--- START ---

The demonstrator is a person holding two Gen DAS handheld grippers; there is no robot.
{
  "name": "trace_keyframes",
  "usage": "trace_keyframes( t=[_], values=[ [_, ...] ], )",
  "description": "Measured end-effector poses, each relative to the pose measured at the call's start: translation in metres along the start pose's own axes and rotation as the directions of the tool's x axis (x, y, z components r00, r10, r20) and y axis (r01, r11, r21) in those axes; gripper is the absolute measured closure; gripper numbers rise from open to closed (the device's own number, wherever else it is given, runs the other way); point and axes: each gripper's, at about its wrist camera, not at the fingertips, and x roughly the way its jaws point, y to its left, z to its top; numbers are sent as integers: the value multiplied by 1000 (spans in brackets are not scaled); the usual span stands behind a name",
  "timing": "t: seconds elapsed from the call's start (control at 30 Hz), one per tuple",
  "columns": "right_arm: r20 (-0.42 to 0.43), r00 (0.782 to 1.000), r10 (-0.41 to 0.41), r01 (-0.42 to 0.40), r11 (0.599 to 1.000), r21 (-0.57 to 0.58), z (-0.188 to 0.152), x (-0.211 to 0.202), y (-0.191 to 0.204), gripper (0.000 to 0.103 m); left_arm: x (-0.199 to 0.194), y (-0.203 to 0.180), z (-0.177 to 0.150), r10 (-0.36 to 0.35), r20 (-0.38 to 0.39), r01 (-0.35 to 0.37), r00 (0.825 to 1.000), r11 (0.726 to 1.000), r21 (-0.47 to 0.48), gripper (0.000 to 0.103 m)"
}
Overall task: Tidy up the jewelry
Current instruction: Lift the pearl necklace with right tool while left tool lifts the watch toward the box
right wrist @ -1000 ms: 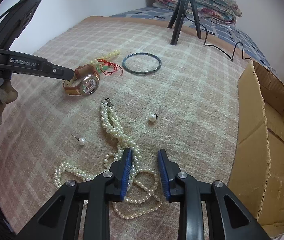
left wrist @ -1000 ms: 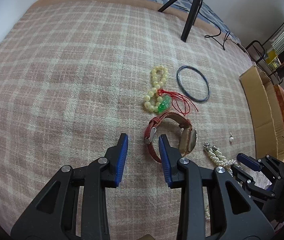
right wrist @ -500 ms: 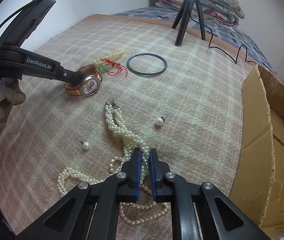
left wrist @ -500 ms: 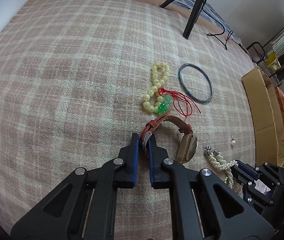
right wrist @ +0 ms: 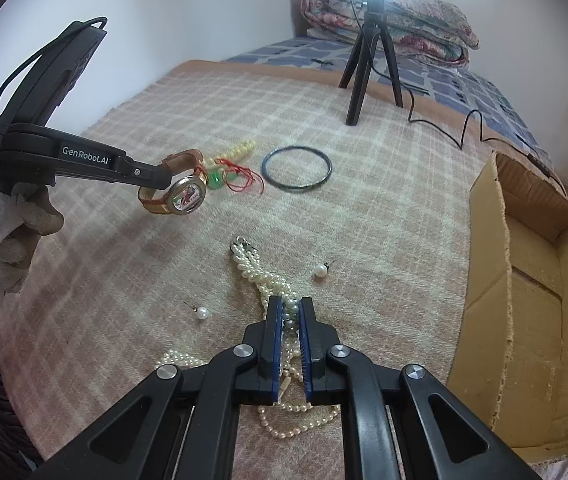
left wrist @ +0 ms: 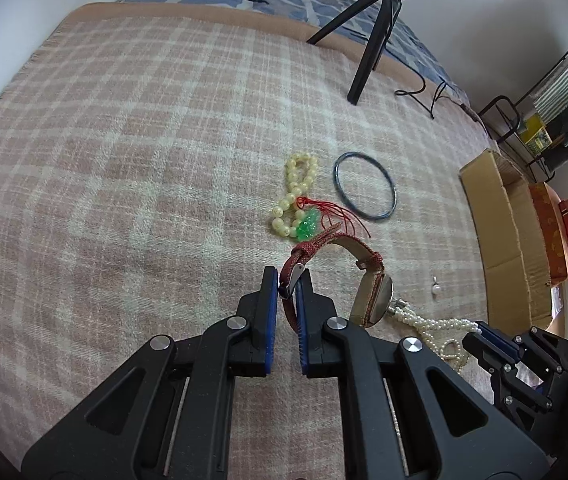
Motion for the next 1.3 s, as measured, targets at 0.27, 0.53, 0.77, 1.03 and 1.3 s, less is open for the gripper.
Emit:
trace_keyframes(
  t=[0.27, 0.53, 0.77, 1.03, 1.3],
  values=[
    [79, 997, -5, 5, 1000, 0, 8, -34, 8, 98, -32, -7, -2, -19, 57, 19, 998, 1000, 5, 96],
    [171, 985, -29, 29, 1000, 3, 15, -73, 15, 98, -63, -17, -5, -49, 109, 48, 993, 999, 19, 96],
    [236, 968, -82, 76, 997, 32, 16, -105, 8, 98, -84, -30, -11, -72, 136, 67, 988, 997, 44, 96],
    [308, 942, -136, 115, 990, 85, 13, -143, -5, 98, -103, -51, -18, -94, 166, 82, 982, 994, 75, 96],
    [371, 909, -190, 155, 980, 122, 11, -178, -13, 98, -114, -78, -26, -127, 172, 108, 977, 988, 114, 96]
  ],
)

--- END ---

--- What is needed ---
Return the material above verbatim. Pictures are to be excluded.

--- Response to this exercise ---
The demonstrator is a person holding two Gen DAS handheld grippers; there is no robot.
{
  "name": "trace_keyframes",
  "usage": "trace_keyframes( t=[_], values=[ [_, ...] ], )",
  "description": "Measured end-effector poses, each relative to the pose measured at the call's start: translation in metres along the start pose's own axes and rotation as the directions of the tool's x axis (x, y, z components r00, r10, r20) and y axis (r01, r11, r21) in those axes; gripper is the absolute measured closure; gripper numbers rise from open to closed (the device's own number, wherever else it is given, runs the other way); point and axes: each gripper's, at about its wrist camera, not at the fingertips, and x roughly the way its jaws point, y to its left, z to its top; numbers are sent as integers: the value multiplied by 1000 (spans in brackets are not scaled); the usual span stands behind a name",
  "timing": "t: seconds elapsed from the call's start (control at 30 Hz), one per tuple",
  "columns": "right_arm: r20 (-0.42 to 0.43), r00 (0.782 to 1.000), r10 (-0.41 to 0.41), r01 (-0.42 to 0.40), r11 (0.599 to 1.000), r21 (-0.57 to 0.58), z (-0.188 to 0.152), x (-0.211 to 0.202), y (-0.191 to 0.204), gripper (0.000 to 0.103 m); left_arm: x (-0.199 to 0.194), y (-0.203 to 0.180), z (-0.177 to 0.150), r10 (-0.36 to 0.35), r20 (-0.38 to 0.39), r01 (-0.35 to 0.37), r00 (0.825 to 1.000), r11 (0.726 to 1.000), r21 (-0.47 to 0.48), gripper (0.000 to 0.103 m)"
}
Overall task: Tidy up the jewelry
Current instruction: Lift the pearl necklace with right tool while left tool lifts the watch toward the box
right wrist @ -1000 ms: 
left wrist @ -1000 ms: 
right wrist @ -500 ms: 
left wrist @ -500 ms: 
right wrist @ +0 ms: 
left wrist @ +0 ms: 
Motion for the next 1.3 s, as measured, targets at 0.27, 0.53, 0.77, 1.03 and 1.3 s, less is open for the gripper.
Emit:
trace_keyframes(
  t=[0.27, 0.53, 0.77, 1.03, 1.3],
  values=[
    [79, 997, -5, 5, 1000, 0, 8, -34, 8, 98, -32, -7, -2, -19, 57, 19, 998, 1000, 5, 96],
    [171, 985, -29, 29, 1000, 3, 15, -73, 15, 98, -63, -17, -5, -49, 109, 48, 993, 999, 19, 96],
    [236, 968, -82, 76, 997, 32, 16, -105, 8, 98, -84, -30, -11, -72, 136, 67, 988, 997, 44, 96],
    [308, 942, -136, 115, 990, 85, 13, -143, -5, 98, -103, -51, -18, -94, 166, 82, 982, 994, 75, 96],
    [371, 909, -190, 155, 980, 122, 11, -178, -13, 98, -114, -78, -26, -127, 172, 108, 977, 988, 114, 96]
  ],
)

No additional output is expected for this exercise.